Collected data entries

####

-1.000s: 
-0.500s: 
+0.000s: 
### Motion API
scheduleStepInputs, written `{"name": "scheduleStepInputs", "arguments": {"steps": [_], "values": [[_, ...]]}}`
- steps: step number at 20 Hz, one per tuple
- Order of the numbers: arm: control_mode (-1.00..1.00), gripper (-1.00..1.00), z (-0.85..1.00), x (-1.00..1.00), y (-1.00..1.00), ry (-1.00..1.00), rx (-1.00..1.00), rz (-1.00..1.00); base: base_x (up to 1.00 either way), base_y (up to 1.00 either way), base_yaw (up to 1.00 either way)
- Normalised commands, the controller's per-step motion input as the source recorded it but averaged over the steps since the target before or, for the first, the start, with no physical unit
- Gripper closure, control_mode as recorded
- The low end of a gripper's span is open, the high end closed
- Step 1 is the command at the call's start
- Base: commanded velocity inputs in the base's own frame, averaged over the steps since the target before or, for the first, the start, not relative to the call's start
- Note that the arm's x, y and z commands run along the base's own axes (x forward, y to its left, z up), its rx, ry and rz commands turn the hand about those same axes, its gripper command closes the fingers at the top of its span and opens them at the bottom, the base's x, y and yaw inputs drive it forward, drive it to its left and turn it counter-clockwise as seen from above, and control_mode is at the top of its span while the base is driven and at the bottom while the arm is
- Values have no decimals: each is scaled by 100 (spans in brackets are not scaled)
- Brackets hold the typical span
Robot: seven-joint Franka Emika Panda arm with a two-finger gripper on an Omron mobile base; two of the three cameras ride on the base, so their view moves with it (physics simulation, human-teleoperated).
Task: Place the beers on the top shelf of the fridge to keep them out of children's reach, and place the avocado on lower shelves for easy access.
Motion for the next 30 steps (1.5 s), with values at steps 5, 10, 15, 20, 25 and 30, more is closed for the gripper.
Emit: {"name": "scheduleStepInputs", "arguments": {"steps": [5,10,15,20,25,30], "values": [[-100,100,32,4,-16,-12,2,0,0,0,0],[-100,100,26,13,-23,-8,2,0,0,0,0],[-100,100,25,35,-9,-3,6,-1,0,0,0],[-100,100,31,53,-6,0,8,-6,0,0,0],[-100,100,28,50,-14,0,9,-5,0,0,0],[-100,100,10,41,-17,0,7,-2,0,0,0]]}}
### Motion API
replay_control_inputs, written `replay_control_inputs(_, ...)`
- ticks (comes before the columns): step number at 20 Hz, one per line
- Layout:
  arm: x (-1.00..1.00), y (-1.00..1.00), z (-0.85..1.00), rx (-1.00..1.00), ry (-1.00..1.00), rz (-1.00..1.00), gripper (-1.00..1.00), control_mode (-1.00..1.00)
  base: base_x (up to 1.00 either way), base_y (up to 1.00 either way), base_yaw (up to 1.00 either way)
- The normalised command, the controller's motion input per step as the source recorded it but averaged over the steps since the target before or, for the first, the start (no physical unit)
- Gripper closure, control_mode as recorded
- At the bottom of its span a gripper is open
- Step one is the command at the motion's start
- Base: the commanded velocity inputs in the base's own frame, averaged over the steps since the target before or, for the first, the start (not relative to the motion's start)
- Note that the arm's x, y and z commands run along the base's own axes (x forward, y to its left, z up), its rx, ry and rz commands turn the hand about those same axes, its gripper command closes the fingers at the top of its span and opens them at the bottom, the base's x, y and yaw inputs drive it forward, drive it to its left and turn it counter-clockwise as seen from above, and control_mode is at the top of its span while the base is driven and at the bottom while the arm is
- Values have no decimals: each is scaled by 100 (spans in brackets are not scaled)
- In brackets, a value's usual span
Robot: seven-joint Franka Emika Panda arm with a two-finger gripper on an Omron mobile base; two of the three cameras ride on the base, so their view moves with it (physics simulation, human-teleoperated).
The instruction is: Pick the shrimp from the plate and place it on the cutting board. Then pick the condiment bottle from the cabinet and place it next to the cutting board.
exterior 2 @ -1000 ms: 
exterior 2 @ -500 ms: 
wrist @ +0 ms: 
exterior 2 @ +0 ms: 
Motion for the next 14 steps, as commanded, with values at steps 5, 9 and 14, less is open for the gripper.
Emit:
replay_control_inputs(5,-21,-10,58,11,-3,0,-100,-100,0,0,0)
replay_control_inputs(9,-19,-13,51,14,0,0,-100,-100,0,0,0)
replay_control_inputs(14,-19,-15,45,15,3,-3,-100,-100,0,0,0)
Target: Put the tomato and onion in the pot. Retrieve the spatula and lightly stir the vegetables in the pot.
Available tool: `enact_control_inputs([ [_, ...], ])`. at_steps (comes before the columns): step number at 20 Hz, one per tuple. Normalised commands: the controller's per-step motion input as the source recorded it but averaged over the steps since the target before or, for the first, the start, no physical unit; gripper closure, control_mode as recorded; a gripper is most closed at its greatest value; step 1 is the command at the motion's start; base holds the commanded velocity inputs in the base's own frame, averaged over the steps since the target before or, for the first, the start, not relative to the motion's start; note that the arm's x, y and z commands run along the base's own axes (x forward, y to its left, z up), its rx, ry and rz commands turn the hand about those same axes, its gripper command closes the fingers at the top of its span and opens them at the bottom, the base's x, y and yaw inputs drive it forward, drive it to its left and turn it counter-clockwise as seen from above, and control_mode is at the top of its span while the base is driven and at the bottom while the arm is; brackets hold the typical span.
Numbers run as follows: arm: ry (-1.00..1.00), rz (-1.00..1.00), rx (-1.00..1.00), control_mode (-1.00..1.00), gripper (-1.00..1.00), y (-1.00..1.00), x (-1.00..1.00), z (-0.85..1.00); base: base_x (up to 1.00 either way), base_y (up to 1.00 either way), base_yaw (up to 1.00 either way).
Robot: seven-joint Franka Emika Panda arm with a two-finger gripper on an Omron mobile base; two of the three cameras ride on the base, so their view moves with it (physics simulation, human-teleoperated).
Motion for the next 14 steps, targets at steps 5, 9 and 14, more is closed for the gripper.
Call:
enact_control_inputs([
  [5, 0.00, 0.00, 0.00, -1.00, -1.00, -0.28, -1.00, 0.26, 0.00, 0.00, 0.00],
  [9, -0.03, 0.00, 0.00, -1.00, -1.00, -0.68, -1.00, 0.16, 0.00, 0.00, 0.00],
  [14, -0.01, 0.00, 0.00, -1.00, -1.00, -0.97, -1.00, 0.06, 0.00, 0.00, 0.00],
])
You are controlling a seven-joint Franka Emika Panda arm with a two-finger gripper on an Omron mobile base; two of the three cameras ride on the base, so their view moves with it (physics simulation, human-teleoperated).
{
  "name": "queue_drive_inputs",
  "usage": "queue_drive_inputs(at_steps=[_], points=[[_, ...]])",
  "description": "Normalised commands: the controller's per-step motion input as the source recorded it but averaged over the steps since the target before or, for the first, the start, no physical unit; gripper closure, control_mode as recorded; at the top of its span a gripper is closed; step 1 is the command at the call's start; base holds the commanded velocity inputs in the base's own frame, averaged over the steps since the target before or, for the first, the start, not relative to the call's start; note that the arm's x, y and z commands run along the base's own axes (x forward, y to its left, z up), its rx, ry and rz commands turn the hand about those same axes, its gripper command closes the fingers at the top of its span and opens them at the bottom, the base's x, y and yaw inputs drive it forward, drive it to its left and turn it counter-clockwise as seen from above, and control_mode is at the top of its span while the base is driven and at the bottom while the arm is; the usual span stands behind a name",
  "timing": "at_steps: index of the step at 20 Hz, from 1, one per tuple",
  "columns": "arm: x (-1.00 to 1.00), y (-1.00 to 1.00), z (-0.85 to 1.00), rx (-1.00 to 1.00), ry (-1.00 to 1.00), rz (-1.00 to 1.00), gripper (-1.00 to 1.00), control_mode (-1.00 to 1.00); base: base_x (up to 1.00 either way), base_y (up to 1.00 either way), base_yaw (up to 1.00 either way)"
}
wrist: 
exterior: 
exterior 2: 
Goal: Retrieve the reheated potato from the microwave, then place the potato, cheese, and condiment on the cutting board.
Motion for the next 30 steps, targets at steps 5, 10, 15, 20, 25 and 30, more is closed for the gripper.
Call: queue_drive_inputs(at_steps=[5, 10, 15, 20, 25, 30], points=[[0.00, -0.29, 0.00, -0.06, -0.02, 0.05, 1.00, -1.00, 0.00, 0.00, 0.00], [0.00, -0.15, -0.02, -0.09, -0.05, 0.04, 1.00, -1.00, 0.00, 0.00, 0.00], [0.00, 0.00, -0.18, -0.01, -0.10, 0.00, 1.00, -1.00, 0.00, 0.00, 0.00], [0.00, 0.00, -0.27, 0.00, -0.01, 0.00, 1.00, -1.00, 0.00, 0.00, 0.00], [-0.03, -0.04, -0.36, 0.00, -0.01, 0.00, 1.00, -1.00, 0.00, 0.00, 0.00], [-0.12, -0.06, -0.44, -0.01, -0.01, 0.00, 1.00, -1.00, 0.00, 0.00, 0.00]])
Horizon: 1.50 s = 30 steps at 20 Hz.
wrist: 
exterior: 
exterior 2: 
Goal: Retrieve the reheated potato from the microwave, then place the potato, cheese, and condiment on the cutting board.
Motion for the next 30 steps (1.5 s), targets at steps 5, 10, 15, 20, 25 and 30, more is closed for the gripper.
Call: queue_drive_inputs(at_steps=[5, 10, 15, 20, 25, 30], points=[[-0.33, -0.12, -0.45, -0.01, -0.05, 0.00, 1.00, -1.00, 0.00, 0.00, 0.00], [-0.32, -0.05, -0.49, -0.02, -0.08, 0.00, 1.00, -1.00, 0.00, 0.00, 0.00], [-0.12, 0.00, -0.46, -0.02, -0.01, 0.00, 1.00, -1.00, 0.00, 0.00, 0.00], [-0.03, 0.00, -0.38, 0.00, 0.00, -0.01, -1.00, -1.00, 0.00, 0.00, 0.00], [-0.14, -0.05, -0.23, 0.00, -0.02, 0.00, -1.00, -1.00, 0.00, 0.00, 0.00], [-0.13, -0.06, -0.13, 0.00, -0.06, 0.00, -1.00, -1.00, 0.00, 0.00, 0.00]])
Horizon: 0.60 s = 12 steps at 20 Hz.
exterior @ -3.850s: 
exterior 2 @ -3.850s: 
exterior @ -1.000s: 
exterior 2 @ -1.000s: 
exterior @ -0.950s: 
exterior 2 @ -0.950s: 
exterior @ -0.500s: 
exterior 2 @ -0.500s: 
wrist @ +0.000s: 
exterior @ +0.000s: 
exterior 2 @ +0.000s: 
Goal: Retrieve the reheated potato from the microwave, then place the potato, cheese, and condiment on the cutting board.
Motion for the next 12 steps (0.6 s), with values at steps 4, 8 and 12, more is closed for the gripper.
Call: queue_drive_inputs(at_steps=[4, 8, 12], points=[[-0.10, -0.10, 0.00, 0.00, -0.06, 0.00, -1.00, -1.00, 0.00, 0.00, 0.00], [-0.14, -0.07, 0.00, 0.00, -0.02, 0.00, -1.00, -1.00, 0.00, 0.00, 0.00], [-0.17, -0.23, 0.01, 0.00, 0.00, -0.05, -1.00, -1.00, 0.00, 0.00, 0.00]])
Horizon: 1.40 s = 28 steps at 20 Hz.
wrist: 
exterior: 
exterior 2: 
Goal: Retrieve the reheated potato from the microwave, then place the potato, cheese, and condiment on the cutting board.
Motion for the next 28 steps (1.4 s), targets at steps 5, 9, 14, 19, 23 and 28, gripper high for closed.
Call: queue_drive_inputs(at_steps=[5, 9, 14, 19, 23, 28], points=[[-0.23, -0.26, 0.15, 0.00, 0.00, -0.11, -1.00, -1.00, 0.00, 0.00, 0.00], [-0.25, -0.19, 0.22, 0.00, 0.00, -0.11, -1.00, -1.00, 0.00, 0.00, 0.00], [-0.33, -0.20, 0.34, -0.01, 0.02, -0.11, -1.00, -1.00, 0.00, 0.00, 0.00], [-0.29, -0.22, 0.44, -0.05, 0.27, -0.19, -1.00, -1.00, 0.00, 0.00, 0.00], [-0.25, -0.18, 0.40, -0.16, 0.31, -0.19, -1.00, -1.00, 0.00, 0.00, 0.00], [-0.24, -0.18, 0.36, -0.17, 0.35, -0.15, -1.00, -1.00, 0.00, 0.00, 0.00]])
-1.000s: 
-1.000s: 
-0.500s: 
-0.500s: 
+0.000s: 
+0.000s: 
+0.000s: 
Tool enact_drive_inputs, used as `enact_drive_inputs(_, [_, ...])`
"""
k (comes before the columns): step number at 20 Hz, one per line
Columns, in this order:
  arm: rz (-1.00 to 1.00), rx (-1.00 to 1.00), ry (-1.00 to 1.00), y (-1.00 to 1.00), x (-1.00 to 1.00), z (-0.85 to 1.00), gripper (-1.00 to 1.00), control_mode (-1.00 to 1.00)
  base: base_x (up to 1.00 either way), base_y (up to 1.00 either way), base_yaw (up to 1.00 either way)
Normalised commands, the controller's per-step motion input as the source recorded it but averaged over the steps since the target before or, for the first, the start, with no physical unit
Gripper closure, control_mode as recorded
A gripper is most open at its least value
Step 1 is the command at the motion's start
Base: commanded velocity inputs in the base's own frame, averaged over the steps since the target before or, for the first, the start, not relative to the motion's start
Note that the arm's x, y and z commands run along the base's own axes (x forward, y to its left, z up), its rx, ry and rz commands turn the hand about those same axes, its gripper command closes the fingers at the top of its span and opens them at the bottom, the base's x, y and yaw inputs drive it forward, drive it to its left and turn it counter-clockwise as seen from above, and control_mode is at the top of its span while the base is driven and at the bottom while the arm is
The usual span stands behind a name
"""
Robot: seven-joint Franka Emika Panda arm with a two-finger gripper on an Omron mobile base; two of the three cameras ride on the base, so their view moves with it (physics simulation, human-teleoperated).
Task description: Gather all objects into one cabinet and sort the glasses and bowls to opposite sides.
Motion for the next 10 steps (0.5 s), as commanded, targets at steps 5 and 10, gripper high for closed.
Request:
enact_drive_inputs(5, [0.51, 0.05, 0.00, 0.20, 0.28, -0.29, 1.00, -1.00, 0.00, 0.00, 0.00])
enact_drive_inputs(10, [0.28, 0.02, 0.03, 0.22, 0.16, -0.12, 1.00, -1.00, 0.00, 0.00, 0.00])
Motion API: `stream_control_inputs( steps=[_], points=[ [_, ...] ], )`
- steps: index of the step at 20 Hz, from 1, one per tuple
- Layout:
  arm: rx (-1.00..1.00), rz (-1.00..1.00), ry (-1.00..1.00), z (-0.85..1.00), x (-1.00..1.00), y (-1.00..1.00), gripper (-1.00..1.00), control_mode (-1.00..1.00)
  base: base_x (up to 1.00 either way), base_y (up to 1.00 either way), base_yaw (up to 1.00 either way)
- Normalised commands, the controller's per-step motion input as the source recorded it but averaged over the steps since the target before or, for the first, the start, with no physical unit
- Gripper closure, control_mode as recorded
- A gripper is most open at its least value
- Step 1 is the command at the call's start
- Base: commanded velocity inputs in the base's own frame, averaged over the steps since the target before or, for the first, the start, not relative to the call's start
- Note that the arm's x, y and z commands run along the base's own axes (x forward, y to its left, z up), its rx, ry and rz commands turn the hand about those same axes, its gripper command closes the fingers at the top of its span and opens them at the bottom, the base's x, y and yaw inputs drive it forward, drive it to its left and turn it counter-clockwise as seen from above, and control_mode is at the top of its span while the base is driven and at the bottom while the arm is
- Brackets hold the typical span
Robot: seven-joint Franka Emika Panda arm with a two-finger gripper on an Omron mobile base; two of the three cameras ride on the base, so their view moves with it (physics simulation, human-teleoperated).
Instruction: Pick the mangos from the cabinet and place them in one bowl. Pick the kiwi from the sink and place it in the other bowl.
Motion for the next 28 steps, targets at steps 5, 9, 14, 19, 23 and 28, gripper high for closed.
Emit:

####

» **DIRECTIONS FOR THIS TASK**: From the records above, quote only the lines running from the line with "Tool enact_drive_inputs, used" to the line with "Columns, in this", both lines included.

» **ANSWER SPACE**:
Tool enact_drive_inputs, used as `enact_drive_inputs(_, [_, ...])`
"""
k (comes before the columns): step number at 20 Hz, one per line
Columns, in this order:

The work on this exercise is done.